== What to produce ==
This exercise calls for the line with "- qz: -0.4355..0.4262", the line with "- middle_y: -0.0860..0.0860", and all lines between them in the material below, output exactly and with no other lines.

Segment Start: The data

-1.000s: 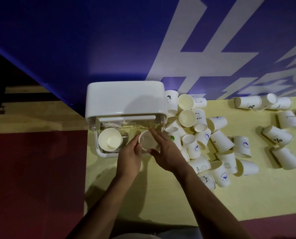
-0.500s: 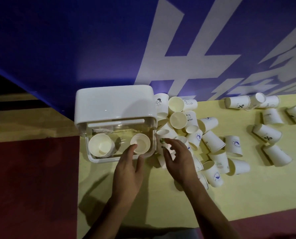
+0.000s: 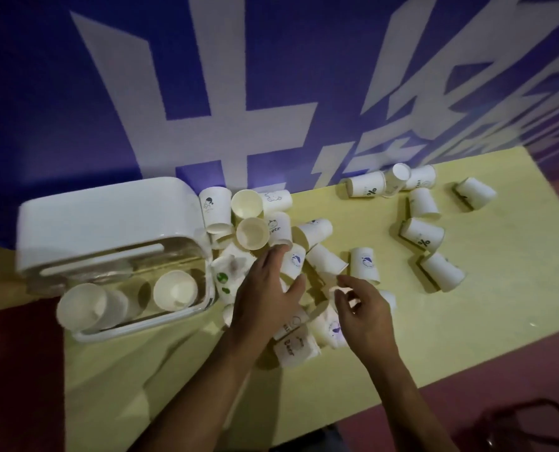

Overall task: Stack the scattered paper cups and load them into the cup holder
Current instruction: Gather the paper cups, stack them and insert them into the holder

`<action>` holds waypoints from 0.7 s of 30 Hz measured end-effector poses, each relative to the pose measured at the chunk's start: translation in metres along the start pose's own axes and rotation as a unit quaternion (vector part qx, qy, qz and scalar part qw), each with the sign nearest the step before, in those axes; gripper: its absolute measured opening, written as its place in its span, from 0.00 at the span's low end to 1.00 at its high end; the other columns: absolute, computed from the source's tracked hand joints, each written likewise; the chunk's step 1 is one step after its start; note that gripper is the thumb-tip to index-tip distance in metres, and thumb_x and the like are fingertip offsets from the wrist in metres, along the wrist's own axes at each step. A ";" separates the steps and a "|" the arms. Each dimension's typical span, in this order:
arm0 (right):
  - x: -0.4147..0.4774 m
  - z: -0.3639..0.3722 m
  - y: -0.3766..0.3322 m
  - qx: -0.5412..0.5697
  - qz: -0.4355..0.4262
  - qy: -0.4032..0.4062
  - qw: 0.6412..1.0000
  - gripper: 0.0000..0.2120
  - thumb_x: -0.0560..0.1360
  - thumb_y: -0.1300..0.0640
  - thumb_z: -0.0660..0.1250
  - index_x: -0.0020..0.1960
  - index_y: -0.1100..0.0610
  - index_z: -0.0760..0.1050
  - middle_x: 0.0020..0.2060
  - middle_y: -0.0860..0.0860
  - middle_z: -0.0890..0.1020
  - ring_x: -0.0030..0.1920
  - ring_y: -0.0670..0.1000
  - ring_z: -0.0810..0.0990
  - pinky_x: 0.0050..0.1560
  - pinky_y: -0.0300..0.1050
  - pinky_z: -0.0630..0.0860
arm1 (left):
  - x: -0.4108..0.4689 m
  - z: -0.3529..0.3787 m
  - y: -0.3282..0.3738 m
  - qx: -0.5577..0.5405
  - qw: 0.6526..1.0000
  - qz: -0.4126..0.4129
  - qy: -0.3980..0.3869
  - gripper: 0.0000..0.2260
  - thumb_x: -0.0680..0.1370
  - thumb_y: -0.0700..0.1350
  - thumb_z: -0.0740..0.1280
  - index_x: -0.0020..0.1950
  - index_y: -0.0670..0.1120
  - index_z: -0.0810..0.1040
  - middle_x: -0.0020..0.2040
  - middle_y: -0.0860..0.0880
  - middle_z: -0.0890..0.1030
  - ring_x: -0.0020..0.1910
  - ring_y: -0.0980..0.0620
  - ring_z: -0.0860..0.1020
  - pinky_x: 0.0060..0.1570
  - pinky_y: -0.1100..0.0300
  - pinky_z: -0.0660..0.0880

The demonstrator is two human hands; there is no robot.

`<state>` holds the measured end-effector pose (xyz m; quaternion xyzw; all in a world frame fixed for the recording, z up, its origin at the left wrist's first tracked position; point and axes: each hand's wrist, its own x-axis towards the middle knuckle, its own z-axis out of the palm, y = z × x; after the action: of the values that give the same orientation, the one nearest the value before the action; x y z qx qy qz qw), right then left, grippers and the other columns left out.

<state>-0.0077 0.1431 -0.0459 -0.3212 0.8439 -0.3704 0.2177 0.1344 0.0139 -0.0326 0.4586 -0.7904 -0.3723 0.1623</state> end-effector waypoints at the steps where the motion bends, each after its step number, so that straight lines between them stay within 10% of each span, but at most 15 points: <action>1: 0.004 -0.008 0.007 0.001 0.004 0.001 1.000 0.11 0.78 0.62 0.69 0.59 0.52 0.81 0.50 0.41 0.83 0.45 0.44 0.81 0.44 0.34 0.75 | 0.006 0.010 0.008 0.005 1.000 0.006 -0.001 0.24 0.77 0.56 0.69 0.71 0.51 0.71 0.67 0.53 0.77 0.62 0.51 0.76 0.52 0.59 0.75; 21: 0.179 -0.139 0.117 -0.011 0.053 -0.029 0.998 0.13 0.78 0.59 0.70 0.63 0.55 0.80 0.53 0.45 0.83 0.46 0.40 0.80 0.48 0.32 0.74 | 0.213 0.200 0.126 0.226 0.970 0.054 -0.073 0.35 0.77 0.60 0.71 0.78 0.50 0.63 0.78 0.49 0.67 0.76 0.46 0.67 0.71 0.51 0.69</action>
<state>-0.2613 0.1453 -0.0710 -0.2891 0.8573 -0.3395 0.2574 -0.1730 -0.0404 -0.0918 0.4115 -0.8874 -0.2072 0.0167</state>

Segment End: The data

== Task solution ==
  - qz: -0.4355..0.4262
  - qy: -0.4032..0.4062
  - qw: 0.6412..1.0000
  - gripper: 0.0000..0.2120
  - thumb_x: -0.0560..0.1360
  - thumb_y: -0.1300..0.0640
  - thumb_z: -0.0660..0.1250
  - index_x: -0.0020..0.1960
  - index_y: -0.1100..0.0610
  - index_z: -0.0760..0.1050
  - middle_x: 0.0020..0.2060
  - middle_y: -0.0860..0.0860

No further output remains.